Work required:
Please copy out all lines of the entries that contain the word "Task".

[Source records]

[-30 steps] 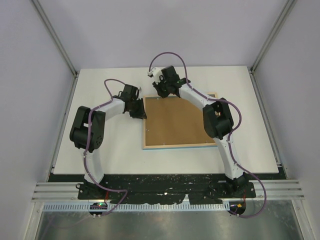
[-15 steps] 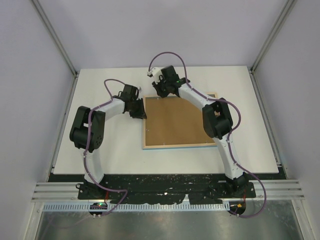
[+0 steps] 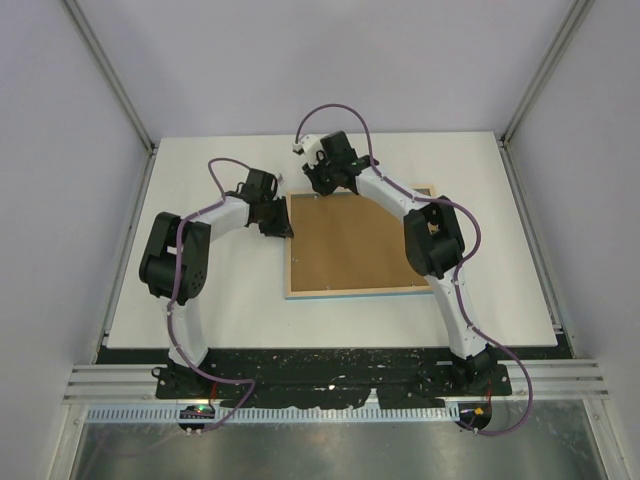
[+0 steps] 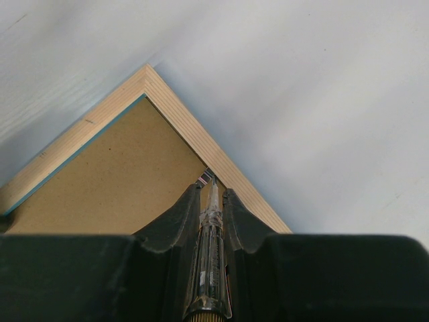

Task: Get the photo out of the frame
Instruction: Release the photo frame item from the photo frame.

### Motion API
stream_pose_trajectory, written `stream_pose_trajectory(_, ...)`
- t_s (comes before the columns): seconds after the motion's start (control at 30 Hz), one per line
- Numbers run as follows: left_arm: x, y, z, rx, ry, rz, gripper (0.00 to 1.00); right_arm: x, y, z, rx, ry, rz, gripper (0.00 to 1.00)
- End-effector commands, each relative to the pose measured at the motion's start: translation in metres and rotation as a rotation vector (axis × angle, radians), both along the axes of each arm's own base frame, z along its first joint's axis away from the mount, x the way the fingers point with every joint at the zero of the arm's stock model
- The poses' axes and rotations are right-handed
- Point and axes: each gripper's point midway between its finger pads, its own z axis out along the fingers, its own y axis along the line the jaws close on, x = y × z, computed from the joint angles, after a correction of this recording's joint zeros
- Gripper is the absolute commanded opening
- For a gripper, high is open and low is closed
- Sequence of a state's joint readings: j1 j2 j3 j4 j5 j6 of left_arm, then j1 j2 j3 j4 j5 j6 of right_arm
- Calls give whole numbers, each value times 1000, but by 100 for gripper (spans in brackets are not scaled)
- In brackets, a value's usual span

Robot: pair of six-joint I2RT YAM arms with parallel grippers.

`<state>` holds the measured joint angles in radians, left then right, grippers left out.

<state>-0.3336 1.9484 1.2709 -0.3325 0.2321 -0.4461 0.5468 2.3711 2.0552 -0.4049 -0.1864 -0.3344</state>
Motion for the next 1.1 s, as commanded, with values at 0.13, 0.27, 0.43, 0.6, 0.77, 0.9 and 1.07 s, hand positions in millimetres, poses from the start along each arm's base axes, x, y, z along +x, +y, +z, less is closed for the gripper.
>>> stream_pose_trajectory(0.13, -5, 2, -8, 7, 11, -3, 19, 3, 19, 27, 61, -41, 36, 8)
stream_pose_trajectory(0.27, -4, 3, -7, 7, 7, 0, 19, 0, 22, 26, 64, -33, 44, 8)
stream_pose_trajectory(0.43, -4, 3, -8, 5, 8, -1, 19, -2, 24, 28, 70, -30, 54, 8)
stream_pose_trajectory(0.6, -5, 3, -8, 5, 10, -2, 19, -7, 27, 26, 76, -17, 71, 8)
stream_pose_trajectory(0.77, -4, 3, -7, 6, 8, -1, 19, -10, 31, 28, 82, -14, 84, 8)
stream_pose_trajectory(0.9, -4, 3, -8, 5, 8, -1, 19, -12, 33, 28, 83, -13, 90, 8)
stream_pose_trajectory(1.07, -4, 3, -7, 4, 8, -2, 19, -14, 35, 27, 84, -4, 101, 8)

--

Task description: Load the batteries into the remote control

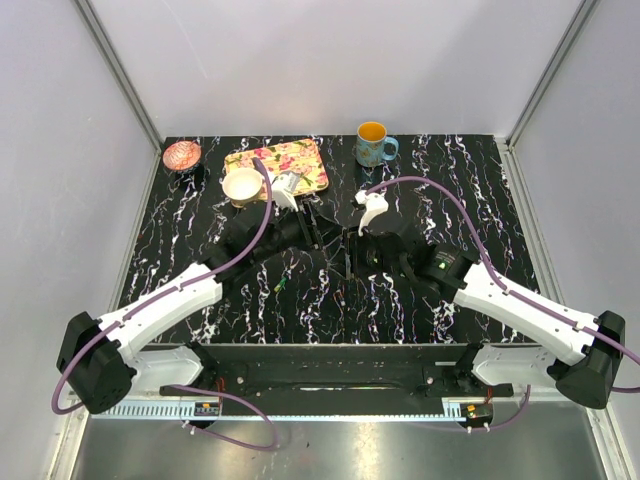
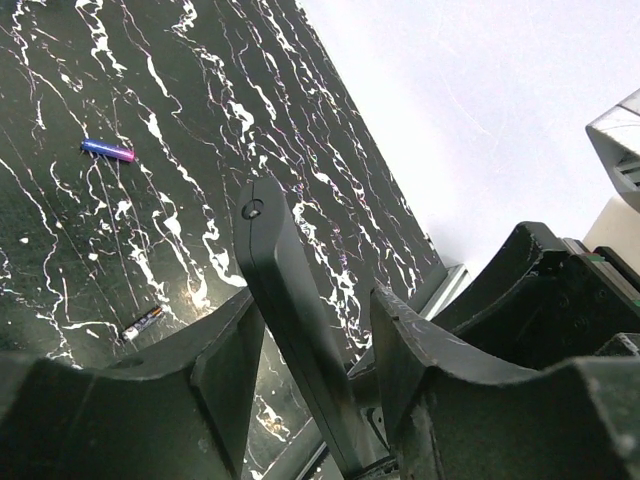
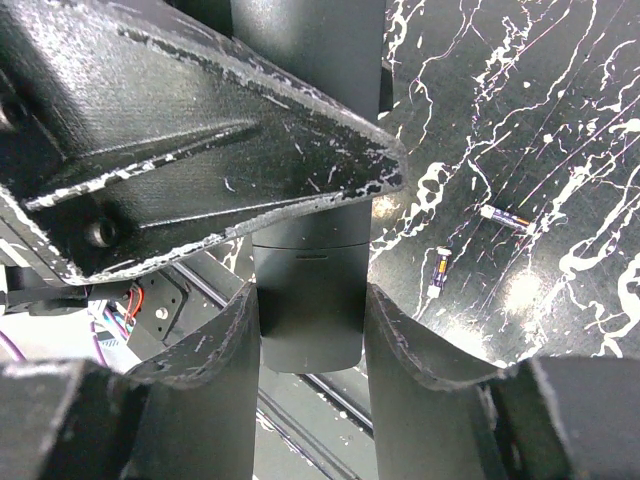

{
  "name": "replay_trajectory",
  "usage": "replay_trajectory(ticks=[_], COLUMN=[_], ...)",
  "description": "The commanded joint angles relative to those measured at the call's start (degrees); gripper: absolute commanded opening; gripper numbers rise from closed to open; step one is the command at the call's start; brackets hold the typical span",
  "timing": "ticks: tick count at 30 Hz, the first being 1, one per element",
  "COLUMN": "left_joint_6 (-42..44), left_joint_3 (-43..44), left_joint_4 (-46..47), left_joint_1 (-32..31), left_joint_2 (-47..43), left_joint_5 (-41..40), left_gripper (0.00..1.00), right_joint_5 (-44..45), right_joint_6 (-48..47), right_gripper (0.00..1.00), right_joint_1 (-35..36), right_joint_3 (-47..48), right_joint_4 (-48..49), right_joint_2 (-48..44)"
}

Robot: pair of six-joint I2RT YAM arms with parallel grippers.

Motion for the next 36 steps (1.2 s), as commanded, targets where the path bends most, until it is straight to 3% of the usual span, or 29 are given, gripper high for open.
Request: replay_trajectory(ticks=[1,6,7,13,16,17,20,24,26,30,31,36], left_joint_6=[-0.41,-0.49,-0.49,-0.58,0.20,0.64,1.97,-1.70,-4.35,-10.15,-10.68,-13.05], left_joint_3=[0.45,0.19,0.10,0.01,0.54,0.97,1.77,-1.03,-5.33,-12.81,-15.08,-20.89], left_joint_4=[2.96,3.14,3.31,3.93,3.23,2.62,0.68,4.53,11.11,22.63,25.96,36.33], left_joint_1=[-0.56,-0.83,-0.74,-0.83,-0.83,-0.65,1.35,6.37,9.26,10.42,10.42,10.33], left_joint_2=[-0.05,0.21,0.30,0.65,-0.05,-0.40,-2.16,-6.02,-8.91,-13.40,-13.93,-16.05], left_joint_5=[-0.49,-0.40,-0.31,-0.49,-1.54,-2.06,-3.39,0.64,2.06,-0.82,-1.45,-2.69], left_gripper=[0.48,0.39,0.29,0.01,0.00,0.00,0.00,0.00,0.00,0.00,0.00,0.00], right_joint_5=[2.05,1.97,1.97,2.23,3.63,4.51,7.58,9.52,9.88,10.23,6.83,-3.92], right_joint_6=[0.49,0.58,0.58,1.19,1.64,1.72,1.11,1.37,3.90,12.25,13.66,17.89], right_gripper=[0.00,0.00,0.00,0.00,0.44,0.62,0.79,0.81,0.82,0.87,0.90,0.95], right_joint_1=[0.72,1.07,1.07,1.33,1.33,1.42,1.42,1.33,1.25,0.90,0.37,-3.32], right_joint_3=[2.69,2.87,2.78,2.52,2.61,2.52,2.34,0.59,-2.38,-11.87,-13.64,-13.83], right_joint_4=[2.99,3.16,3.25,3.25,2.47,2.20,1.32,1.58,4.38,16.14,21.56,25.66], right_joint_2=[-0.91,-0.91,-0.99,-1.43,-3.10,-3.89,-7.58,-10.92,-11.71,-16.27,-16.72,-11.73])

Answer to the exercise:
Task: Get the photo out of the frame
Task description: Load the batteries into the remote control

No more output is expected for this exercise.